In particular, sexual harassment is still left in the POSH law. It has no connection with the codes. The violations have not separated the legislation in the codes. Therefore, thesis violations will continue beyond the Remit of the application machinery of the Labor Law. This will contribute to persistent and growing harassment and violence against women. These violations of tombs will not be addressed as a violation of labor rights. Therefore, women’s harassment goes to an active mechanism to ‘disciplinary’ and ‘control’ in the workplace. In addition, the alarm is the law of non -inclusion of the Child Labor Law (prohibition and regulation), 1986 that, through a recent amendment under the current government, legitimized the use of children who are members of the “family” establishments.

Sixth, the codes violate the acceptable international labor standards, as agreed by the Member States of the International Labor Organization. Of course, it could be said that many of these conventions have not ratified the legs by the previous governments. However, what the current violations symbolize is marked. The codes violate the ILO convention No. 1 in working hours. This Convention was adopted in the Founding Convention of the ILO in 1919 and ratified by the colonial government of India in 1921. The young Indian Indian ratified the ILO Convention of 1949 No. 81 on Labor Inspection. If the labor inspection system was in Jirones ten years ago, today it is completely demobilized. Tripartitas consultations (government employers unions) are now a thing of the past, although an advisory machinery is implemented in pre-industusive India. Similarly, we have ratified the 1978 ILO convention. 144 In tripartite consultation, but there are no consultations with the unions in a decade and certainly not in the codes.

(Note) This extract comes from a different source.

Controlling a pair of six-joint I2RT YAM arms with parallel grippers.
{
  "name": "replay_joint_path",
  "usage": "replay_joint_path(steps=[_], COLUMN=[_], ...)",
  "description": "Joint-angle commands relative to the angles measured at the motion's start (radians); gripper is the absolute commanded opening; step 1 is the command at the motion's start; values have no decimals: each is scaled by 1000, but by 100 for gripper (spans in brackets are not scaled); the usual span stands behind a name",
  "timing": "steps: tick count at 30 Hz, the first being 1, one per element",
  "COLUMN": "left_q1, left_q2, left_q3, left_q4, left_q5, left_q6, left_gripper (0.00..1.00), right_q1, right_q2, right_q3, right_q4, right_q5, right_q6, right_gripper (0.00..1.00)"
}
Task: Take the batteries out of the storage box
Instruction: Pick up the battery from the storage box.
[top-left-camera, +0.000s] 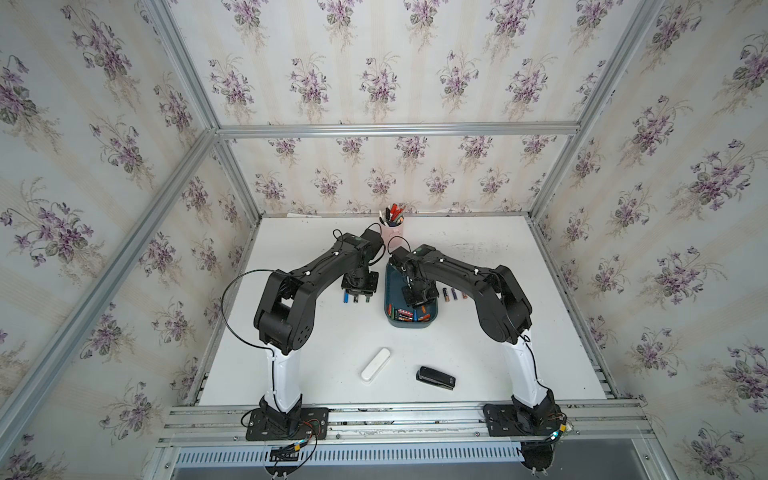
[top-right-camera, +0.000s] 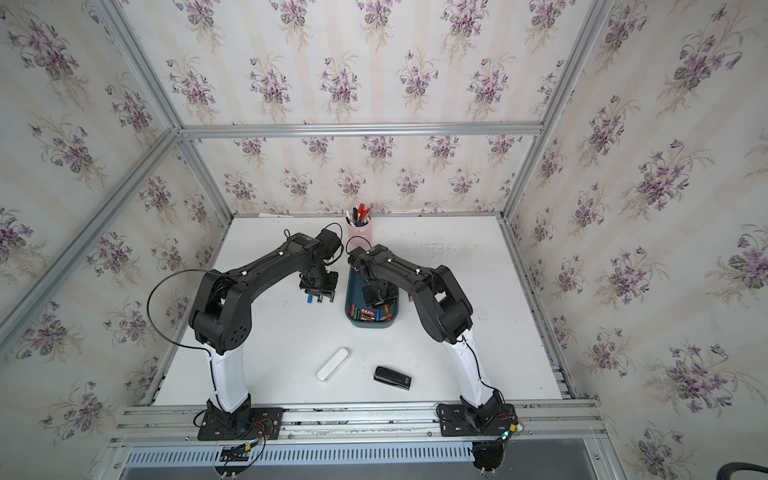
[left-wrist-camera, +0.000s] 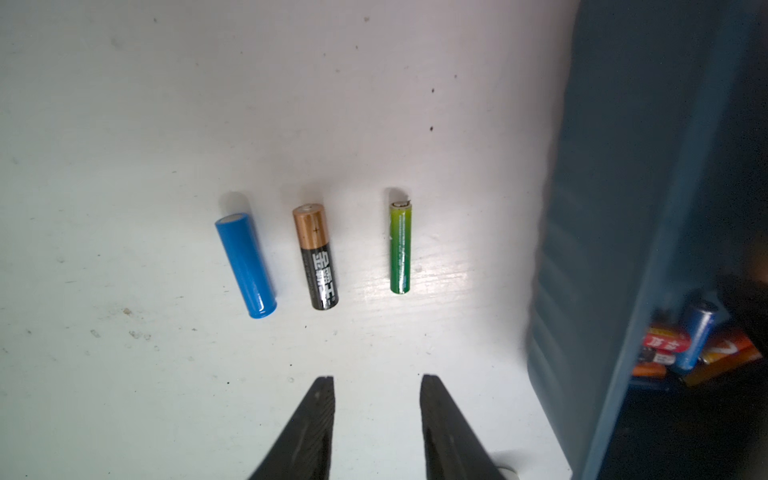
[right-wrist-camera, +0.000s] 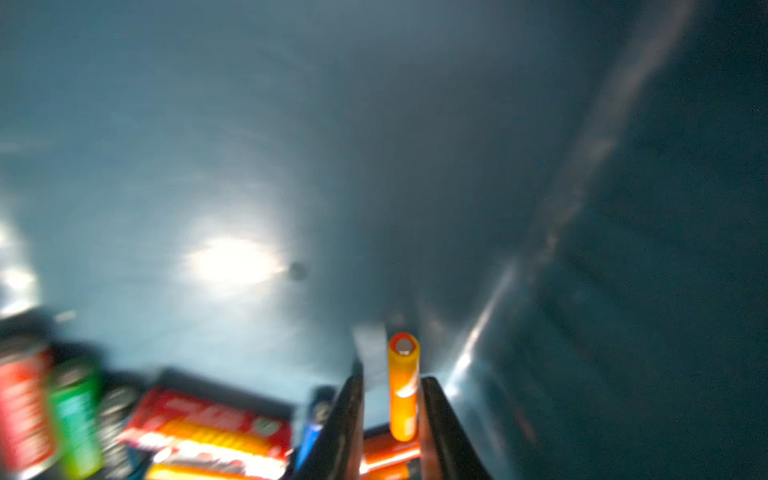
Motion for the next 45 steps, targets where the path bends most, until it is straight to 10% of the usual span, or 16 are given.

And finally, the framework of creating an environment of ‘ease of doing business’ has meant the elimination of punitive measures against employers for violation of the law. All this has been done in the name of ‘dismissal business’. According to the existing minimum wage law of 1948, the default of minimum wages is a punishable criminal offense with imprisonment. The lack of payment of wages is widely accepted as by the Supreme Court as such. Under the codes, this crime can now be resolved with a monetary fine. Labor codes, in effect, provide employers with a license to practice forced labor. This is just the tip of the iceberg.

Speaking realistically, for most workers in the country, codes are already a living reality, whether legislet is in force. It cannot be denied that existing laws have not brought relief to the many. The task of challenging codes, reverence them and gain strong rights in the workplace and must continue to be the task of workers through their unions.

As we advance to address our task, we must, learning both from our history and from experience worldwide, recognize that the rights we gain are significant and nouns only if they are not universal in their reach and do not wash without work and have no work or work. There lies our challenge.

(Gautam Modly is the general secretary of the new trade union initiative. Courtesy: the brochure, an independent platform for the avant -garde, progressive, legal and political opinion, founded by Indira Jaising and Anand Grover).